Plus, investors had no interest. Weisberg explained:

"So when everyone was saying no, and we made a list of all of the people — all of the investors, angels, seed funds — and we would turn anyone who said 'no' red. And then the whole list, which was a lot of names, was completely red. I remember a day in our kitchen, we had just gotten off a pitch that again ended with 'Thanks so much, not interested,' and we just had to make a decision. Are we going to go for this or are we going to go try to get jobs freelancing for the 2012 election?

"It wasn't really even a decision — it was just a half-second to reevaluate where we were, change our pitch a bit, and that was it. That was the closest we've ever come to a crisis of confidence in this company. If you let those things get to you early on, then you don't know what else is coming. There are going to be a lot more challenges."
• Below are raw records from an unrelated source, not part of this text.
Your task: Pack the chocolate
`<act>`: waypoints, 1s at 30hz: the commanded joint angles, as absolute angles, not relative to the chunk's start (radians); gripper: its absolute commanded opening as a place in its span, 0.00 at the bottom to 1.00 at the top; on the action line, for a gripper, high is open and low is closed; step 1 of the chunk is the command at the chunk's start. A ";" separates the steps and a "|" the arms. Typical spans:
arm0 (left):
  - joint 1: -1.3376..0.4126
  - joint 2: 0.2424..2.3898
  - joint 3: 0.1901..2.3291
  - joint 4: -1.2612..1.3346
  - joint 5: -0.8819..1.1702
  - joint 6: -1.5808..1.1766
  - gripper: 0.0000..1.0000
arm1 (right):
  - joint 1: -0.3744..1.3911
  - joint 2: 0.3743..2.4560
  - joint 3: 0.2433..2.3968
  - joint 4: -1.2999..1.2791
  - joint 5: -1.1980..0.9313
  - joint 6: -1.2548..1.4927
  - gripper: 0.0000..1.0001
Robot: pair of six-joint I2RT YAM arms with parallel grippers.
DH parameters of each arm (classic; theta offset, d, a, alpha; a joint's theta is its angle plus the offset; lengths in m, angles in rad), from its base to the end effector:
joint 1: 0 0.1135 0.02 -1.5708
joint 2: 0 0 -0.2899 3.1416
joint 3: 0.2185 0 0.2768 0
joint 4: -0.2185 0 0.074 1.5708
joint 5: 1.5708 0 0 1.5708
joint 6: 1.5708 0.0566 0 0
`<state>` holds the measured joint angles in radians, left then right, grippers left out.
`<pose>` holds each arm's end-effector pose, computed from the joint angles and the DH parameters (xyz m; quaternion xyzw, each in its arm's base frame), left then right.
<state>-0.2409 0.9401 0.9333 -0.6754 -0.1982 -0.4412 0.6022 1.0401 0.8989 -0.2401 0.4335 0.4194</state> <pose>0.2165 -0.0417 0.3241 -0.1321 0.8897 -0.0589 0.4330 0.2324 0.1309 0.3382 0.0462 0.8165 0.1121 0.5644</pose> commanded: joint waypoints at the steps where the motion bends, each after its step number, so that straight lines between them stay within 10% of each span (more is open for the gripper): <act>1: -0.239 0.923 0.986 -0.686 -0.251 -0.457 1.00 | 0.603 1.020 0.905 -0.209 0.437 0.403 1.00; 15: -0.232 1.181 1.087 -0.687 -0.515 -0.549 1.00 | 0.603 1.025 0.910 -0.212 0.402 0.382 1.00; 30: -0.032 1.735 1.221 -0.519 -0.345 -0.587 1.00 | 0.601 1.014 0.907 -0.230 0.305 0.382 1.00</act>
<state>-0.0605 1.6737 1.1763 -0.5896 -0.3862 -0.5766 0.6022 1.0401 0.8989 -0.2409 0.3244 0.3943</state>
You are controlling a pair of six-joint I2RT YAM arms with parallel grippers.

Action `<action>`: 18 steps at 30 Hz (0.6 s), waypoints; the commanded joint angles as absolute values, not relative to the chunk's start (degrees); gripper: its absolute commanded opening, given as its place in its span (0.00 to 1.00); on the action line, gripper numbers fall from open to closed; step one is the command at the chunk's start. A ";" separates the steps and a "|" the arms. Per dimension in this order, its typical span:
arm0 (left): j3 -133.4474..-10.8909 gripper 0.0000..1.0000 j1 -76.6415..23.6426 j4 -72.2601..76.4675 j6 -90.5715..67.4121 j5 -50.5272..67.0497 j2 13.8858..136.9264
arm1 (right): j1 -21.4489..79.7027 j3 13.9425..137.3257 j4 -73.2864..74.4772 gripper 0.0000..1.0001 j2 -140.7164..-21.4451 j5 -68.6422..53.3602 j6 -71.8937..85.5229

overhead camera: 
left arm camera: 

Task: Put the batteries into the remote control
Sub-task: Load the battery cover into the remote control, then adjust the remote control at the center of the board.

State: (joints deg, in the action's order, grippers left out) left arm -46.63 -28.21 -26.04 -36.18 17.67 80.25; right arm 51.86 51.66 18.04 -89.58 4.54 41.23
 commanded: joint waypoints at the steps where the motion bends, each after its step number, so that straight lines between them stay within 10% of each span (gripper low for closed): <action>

Now, having raised more than $15 million of funding and with theSkimm well-established as successful startup, Zakin said she struggles with how to advise people who come to them asking for advice on starting a business, but who say they can't afford to quit their day jobs.

"I still have mixed feelings about what to tell them," she said. "Who am I to tell someone what financial decisions they should make? But for us, we were asking people to believe in us, and we had to show that we believed in us so much that we were willing to take a huge risk ourselves, quit our jobs, have no financial security, and give it a shot."